- Born: September 12, 1966 (age 59) Queens, New York, U.S.
- Genres: R&B, pop, gospel, urban
- Occupations: Singer, actress
- Years active: 1983–present
- Label: Motown (1988–1989)
- Spouse: Mark Jackson ​ ​(m. 1990; div. 2017)​
- Website: Desiree Coleman on Facebook

= Desiree Coleman =

American singer

Desiree Coleman, also known as Kadesh, is an American vocalist and actress.

== Early life ==
Coleman discovered her ability to sing at the age of six. Desiree's mother on hearing her daughter's voice encouraged her to join the St. Luke Baptist Church choir in Queens, New York. During her growing years, she did several commercials and by age fourteen became a part of a community choir called the Soul Searchers of New York City.

== Career ==
Coleman came on the scene replacing Tisha Campbell in the longest running off-Broadway musical production of Mama, I Want to Sing!, in 1983. She played the role of singer Doris Troy in the musical, which is based on Troy's life. She then played in Bob Fosse's Broadway show Big Deal.

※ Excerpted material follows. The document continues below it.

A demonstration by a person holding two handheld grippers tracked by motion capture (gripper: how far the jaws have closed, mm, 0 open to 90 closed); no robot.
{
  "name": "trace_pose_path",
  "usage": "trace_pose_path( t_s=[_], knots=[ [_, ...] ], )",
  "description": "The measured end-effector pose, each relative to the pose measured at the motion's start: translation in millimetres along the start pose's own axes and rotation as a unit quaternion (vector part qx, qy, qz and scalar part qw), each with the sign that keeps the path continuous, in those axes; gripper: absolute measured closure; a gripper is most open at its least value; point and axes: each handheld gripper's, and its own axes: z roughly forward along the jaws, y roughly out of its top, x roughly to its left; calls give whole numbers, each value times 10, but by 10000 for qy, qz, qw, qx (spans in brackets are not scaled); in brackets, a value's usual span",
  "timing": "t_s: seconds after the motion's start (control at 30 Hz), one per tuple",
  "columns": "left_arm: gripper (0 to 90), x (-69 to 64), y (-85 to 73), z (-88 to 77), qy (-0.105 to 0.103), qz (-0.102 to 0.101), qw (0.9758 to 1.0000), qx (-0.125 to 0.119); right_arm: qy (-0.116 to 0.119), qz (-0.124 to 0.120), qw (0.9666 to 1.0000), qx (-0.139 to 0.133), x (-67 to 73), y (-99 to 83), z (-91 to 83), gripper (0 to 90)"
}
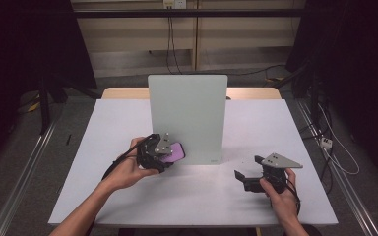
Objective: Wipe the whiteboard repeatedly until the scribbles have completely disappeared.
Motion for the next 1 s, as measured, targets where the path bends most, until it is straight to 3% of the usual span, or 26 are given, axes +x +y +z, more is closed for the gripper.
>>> trace_pose_path(
  t_s=[0.27,0.3,0.47,0.63,0.8,1.0],
  knots=[
    [410,-57,3,115,-283,-12,9996,56,2,14,10000,-8,-9,-3,-11,58],
    [410,-62,4,135,-287,69,9995,128,5,5,10000,-6,-8,-3,-11,57],
    [410,-90,25,168,-296,85,9994,156,0,-1,10000,4,-6,-1,-9,58],
    [410,-22,57,89,-225,-25,9997,-71,7,3,10000,2,-9,-2,-2,58],
    [410,179,146,-149,-68,-182,9990,-399,12,1,10000,2,-9,-1,-2,58],
    [409,385,253,-407,263,-436,9942,-946,10,9,10000,-8,-12,-2,-4,58]
  ],
)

Desiree Coleman released a self-titled album in 1988 through Motown. The Kansas City Star said of the album "This album isn't awful, but the next one, if all involved are challenged a little more, should better." She put out the single "Romance" in November 1988 and then the track "To Stay Together" was released as a single in early 1989. As one of four leads in the musical Born to Sing, a sequel to Mama, I Want to Sing!, the Washington Post reviewer wrote that Coleman "plays her brassy part to the hilt" in a 1997 performance. One of the performers at the 1997 edition of DIVAS Simply Singing, a concert fundraiser produced by Sheryl Lee Ralph; Los Angeles Times wrote that her "vocal pyrotechnics very nearly [stole] the entire show."

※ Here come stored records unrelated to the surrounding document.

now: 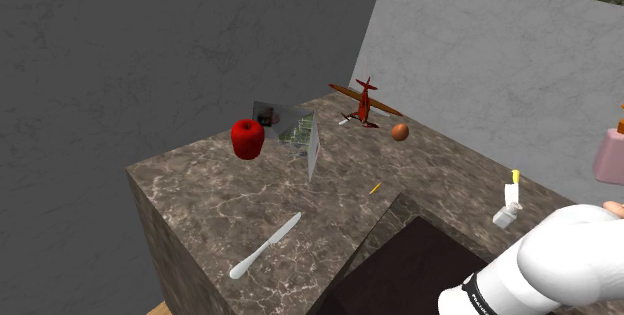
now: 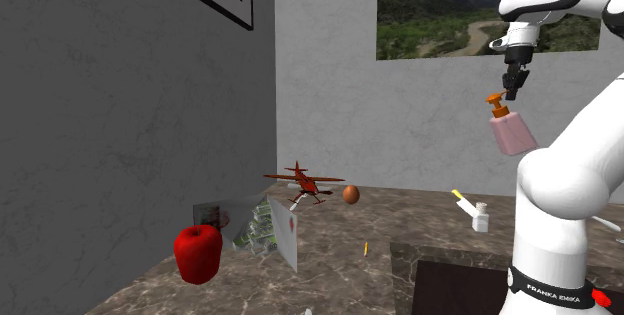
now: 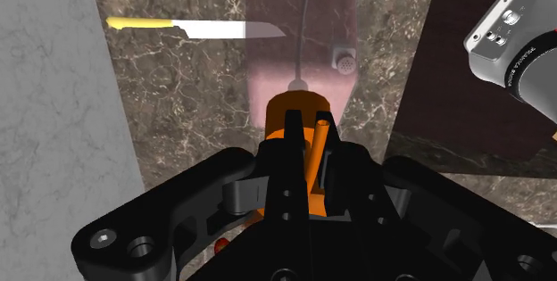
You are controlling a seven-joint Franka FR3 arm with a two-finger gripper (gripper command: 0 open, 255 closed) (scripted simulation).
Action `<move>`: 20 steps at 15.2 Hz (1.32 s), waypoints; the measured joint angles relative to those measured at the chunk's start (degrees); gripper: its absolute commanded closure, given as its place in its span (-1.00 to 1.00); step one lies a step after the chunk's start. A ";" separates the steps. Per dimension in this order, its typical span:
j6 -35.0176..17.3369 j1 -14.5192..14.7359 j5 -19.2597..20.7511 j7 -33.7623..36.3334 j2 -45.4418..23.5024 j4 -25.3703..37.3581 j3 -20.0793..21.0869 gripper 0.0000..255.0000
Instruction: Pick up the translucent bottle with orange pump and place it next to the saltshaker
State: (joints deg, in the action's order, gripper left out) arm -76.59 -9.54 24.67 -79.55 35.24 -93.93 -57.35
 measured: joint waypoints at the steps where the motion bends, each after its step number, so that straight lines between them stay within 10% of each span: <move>1: -0.70 -0.36 0.25 0.18 0.47 -1.13 0.13 1.00; 20: -12.99 -4.79 4.69 2.85 6.72 -19.00 -0.68 1.00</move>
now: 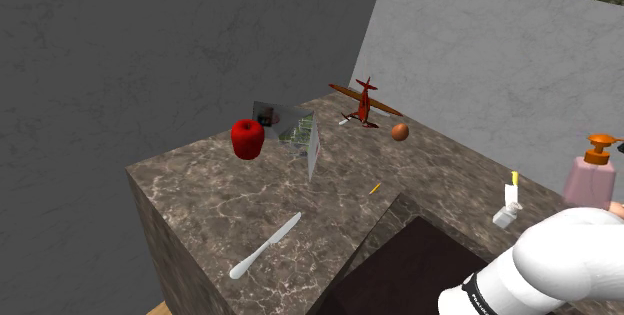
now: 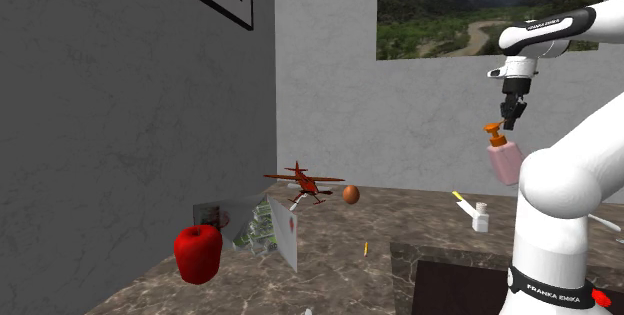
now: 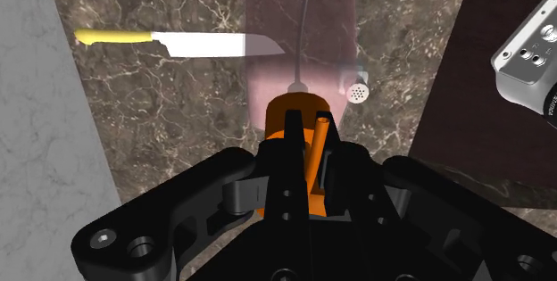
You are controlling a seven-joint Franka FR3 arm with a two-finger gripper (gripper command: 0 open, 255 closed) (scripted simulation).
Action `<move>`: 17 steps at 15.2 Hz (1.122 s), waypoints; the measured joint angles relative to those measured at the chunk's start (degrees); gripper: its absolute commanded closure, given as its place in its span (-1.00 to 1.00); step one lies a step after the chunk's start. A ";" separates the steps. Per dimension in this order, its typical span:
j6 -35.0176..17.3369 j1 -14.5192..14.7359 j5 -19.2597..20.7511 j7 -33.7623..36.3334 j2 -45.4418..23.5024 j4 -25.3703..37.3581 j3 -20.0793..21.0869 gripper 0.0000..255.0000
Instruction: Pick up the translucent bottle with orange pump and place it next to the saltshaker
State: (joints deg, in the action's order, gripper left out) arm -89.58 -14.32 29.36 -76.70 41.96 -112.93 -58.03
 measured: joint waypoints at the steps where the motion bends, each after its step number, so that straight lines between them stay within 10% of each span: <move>1: -0.76 0.02 0.26 0.02 0.10 -0.71 -0.45 1.00; 17: -11.31 -0.96 4.48 1.26 2.04 -11.86 -5.66 1.00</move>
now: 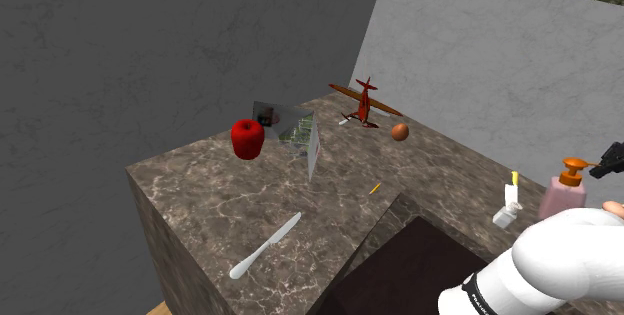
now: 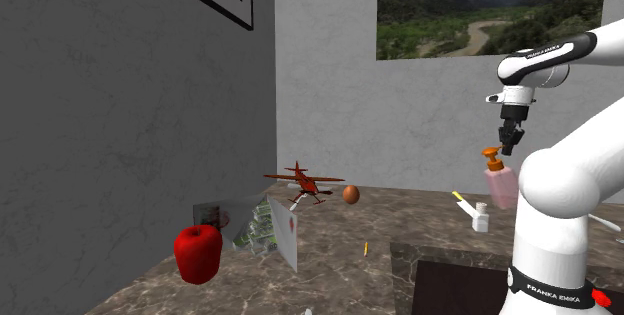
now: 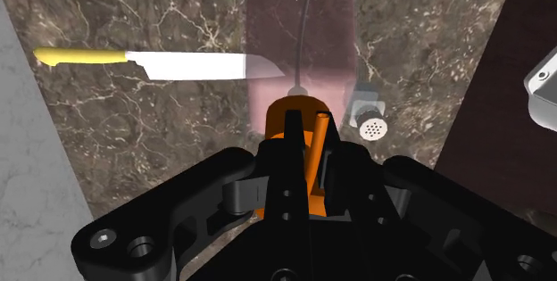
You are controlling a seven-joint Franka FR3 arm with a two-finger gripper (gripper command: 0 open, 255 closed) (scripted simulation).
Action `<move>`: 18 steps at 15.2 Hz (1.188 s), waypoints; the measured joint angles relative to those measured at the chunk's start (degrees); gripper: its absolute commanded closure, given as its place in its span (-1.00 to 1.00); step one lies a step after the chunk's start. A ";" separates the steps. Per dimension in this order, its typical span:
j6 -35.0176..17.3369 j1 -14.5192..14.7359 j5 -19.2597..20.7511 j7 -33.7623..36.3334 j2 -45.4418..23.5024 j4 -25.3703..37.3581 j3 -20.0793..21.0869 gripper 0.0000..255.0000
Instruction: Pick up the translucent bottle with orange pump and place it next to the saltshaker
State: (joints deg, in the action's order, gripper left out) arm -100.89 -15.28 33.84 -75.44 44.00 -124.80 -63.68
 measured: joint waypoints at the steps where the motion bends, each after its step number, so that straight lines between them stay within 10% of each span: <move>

In 2002, she toured for the McDonald's Gospelfest with Hezekiah Walker, Vickie Winans, Cissy Houston, and the group Virtue. Coleman recorded a song with WWE in 2006 titled "Holla", which later became the entrance music for WWE Diva Kelly Kelly.

== Personal life ==
Coleman is the ex-wife of former professional basketball player and former head coach of the Golden State Warriors, Mark Jackson. As co-pastors, they founded the True Love Worship Center International, a nondenominational church for which they rented out a church in Van Nuys, Los Angeles.